I use opencode, and almost all subagents have specific models assigned to them since you can build the best combo of tooling + prompt + model for a specific task. So when one agent starts a subagent for a subtask, llama.cpp drops the current model, loads the other model, then the subagent does it's thing, opencode gives it's results to parent agent, llama.cpp drops the subagent model, then loads up the parent model, and the parent agent resumes from it's frozen state. But I rarely hear about anyone using multiple models like this. I also need to write a plugin to reload the correct slot on agent switch, unless there's already something out there for this.
Remember guys, most of us may be gpu poor, but a few hundred gigs of disk space shouldn't break the bank.
ttkciar@reddit
Yah, to avoid the model-switching overhead my habit is to load a most-used mid-sized model to the GPU and keep it there, and use larger models via pure-CPU inference. Since the larger models wouldn't fit in VRAM anyway, I don't bother evicting the mid-sized model from VRAM.
Sometimes I will switch the in-VRAM model, but will then stick with it for at least the rest of the day, so the switching overhead gets amortized.
Distinct-Rain-2360@reddit (OP)
That's interesting, I only keep qwen3.5-2b in cpu memory for title generation. If you run the large models in memory only, doesn't the speed get unbearably slow? Even if I can load qwq and seed-oss completely into vram, the low tg is so bad that I only turn to them when I'm truly desperate (<20t/s). I couldn't imagine running something like qwen3-coder-next without a gpu.
Since you use the same mid sized model for a day, do you have to adjust things for different model personality quirks? For all my faster models, they've all got their favorite lane, where when things are good they're great. But if I dress them up as an agent that doesn't jive with the way they like to think, things tend to go bad more often.
ttkciar@reddit
Pure-CPU inference becomes too slow for interactive use (single-digit tokens/second), but it's fine for non-interactive long inference. I can work on other things (or sleep, for overnight tasks) while it is inferring.

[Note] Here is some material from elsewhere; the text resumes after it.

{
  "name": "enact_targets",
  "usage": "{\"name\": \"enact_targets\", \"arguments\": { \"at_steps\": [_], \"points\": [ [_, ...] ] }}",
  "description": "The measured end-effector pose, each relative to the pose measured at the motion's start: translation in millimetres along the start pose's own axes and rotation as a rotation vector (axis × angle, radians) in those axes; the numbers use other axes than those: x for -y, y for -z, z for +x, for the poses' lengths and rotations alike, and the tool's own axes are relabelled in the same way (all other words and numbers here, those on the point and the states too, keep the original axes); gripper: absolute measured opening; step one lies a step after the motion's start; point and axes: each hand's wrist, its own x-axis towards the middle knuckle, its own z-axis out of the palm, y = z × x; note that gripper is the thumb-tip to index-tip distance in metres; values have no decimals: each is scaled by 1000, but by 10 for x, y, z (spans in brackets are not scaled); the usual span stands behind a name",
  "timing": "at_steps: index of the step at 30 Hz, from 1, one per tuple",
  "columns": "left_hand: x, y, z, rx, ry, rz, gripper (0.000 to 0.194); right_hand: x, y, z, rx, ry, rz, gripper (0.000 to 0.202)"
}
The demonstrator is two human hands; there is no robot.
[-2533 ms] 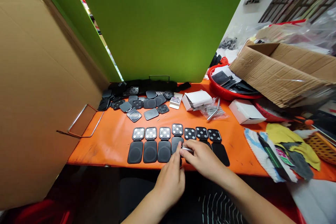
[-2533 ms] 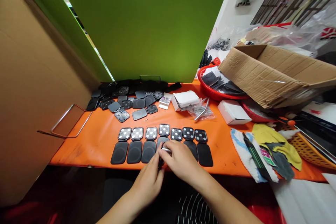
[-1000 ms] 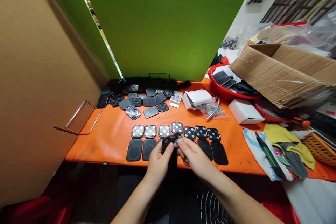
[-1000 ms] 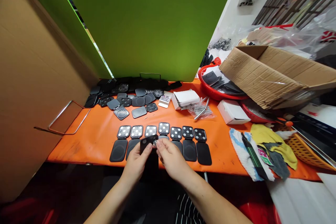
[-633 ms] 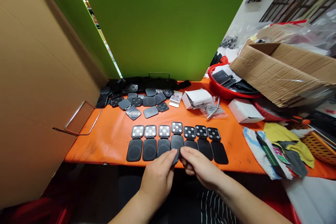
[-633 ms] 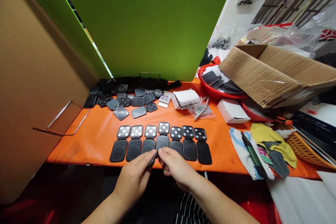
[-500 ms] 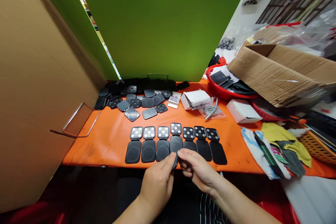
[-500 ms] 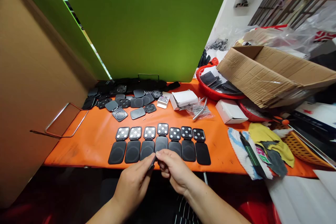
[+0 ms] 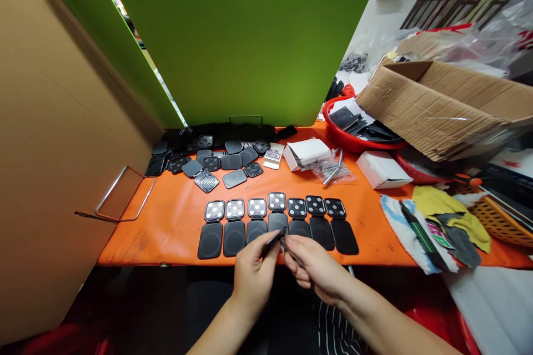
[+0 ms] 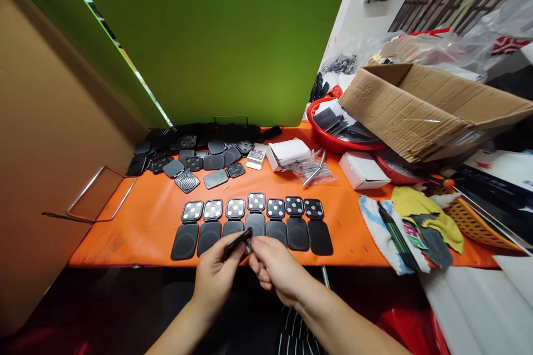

Also, if the model is too large to fit in VRAM anyway, inference is going to be very slow regardless. I would rather structure my work habits around that slow inference, so that its inference speed does not matter, and leave my frequently-used mid-sized model in VRAM so I can continue to use it at good speed suitable for interactive use.
Usually it's the other way around. When I need to perform tasks for which that model's quirks are well-suited, that is when I load the model. A given project will often be tailored to a specific model, so when I am working on that project, that is the model that gets loaded.
Distinct-Rain-2360@reddit (OP)
Thanks for the tips, I'll try to find something that can be done overnight without needing my supervision.